Technical Assistance for States Interested in Pay for Success Initiatives under the Results Act
Social Finance, a nonprofit organization dedicated to mobilizing capital to drive social progress, is offering free technical assistance to up to four teams interested in accessing Results Act funding. The Social Impact Partnerships to Pay for Results Act (the Results Act), established a $100 million fund to support state and local government Pay for Success (PFS) initiatives. PFS is a powerful tool to help governments improve outcomes in their communities and Results Act funding will support communities in addressing chronic social issues ranging from maternal and child health, recidivism, and workforce development. Social Finance will dedicate a three person team to each government partner for up to four months to design a PFS project and support the submission of a Results Act application. Applications for technical assistance will be reviewed on a rolling basis starting December 17, 2018, and the U.S. Department of Treasury is expected to release a request for proposals in February 2019.
RWJF Health Equity Awards Recognize Changemakers
The Robert Wood Johnson Foundation (RWJF) celebrated the nine winners of the 2018 Award for Health Equity, which recognizes individuals who have changed systems and policies at a local level to increase the chance that everyone has a fair and just opportunity to live the healthiest life possible. The winners receive a cash prize and were honored at an awards presentation on December 12, 2018, at the Foundation’s headquarters in Princeton, New Jersey. This year’s honorees include a CEO who deployed mobile dental and harm reduction clinics to improve oral health and overall health in isolated rural communities; two community leaders who are transforming blighted properties into social hubs and community markets for local refugees and immigrants; and a teen activist who uses traditional Lakota talking circles to help native youths heal from the effects of intergenerational trauma and reconnect with their roots.

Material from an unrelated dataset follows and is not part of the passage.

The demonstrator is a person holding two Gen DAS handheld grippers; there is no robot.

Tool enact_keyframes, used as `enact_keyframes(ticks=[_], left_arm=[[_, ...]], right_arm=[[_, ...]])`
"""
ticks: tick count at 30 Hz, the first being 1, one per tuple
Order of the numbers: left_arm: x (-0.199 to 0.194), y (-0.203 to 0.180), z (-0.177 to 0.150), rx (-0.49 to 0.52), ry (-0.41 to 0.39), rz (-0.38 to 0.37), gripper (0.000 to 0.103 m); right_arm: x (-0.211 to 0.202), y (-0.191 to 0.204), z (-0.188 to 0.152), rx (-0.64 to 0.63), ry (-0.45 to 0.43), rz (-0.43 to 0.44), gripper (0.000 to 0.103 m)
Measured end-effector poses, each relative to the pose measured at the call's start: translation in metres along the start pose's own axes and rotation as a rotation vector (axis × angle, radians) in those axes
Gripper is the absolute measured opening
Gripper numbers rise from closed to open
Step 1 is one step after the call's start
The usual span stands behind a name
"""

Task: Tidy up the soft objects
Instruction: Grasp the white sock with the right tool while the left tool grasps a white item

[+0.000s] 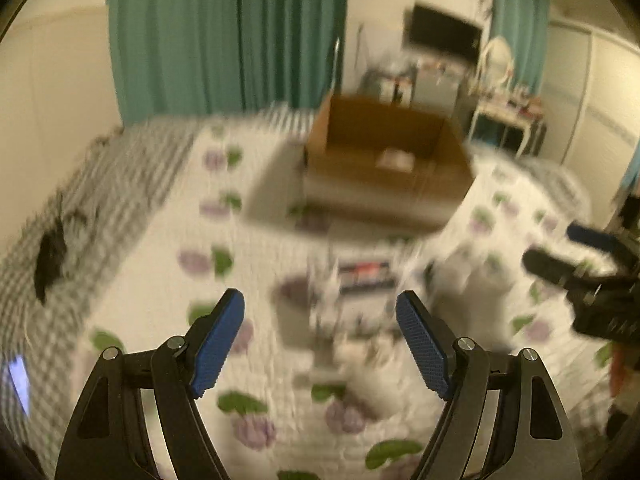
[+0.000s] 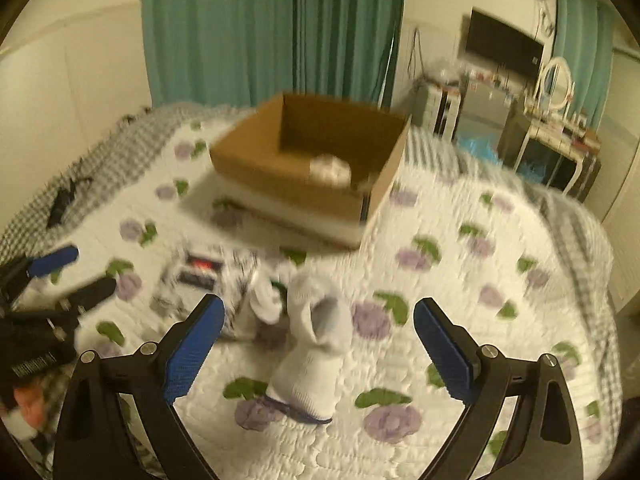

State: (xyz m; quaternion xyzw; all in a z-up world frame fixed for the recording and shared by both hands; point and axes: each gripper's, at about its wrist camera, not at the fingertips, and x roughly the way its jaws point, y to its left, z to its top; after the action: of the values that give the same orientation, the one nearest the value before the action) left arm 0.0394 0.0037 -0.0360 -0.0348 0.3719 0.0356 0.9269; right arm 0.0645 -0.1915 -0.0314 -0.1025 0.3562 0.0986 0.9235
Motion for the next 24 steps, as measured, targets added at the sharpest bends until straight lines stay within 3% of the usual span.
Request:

Case Study: Indiana’s Office of Health Opportunities
In early 2018, Indiana’s Family and Social Services Administration (FSSA) created the Office of Healthy Opportunities, which is dedicated to ensuring “equitable access to the social and physical supports needed to promote health from birth through end-of-life.” The Center for Health Care Strategies published a case study that explores how FSSA is working to meet the goals set forth by the new office through engagement with consumers and collaboration with multiple peer agencies—including public and private stakeholders—to rethink how to optimize the integration and delivery of health and social services for Medicaid beneficiaries.